How many lines in the data below contain the string "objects"? State that number only.
EXCERPTED RECORDS section start
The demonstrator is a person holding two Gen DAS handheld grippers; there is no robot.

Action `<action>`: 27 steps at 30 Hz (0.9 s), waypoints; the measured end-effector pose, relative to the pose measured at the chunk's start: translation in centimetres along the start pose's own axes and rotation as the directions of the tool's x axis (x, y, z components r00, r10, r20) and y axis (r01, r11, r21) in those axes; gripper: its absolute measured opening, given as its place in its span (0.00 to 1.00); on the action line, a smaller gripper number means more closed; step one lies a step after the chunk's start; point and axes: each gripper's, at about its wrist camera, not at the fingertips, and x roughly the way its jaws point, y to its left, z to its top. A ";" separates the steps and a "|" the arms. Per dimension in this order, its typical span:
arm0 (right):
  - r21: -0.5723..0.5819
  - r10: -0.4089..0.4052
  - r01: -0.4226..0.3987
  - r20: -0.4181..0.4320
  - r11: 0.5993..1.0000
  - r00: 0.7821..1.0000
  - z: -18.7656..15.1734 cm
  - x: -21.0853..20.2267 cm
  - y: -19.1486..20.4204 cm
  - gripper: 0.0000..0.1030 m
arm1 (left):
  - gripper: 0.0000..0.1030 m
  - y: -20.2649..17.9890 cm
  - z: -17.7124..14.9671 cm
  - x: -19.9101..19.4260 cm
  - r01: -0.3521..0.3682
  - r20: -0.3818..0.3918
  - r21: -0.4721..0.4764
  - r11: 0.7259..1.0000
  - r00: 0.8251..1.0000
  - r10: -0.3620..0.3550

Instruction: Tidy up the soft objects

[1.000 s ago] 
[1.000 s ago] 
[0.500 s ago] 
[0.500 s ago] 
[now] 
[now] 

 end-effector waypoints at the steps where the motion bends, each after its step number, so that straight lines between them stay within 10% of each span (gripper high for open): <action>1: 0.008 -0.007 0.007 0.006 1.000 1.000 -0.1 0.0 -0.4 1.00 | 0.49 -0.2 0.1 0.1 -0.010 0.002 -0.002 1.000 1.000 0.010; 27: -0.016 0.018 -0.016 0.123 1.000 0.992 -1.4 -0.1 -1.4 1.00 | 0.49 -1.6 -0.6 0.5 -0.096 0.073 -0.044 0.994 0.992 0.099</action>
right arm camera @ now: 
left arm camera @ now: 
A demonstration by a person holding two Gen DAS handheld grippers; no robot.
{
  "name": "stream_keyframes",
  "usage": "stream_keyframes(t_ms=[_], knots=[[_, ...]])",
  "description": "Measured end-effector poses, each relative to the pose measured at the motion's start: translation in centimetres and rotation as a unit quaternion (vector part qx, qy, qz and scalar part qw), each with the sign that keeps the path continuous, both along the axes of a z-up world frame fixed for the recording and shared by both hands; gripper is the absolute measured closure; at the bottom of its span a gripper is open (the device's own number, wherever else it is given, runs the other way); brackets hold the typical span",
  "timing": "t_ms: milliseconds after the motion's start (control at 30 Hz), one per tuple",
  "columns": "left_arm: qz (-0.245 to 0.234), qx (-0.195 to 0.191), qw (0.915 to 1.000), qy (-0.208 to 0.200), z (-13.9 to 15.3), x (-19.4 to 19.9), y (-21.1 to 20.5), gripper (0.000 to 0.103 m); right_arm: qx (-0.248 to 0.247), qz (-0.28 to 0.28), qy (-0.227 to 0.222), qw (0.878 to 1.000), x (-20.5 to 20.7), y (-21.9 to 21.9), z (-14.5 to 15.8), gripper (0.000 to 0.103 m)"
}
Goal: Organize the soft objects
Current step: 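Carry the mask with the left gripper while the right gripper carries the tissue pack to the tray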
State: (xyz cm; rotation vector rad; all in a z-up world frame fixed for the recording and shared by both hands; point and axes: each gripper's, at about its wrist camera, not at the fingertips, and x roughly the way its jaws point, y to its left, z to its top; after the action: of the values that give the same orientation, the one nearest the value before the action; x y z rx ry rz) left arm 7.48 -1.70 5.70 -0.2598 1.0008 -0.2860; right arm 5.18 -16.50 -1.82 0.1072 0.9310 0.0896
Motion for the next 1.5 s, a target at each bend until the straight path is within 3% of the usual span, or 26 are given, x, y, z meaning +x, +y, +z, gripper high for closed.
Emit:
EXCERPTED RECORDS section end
RESPONSE :: 2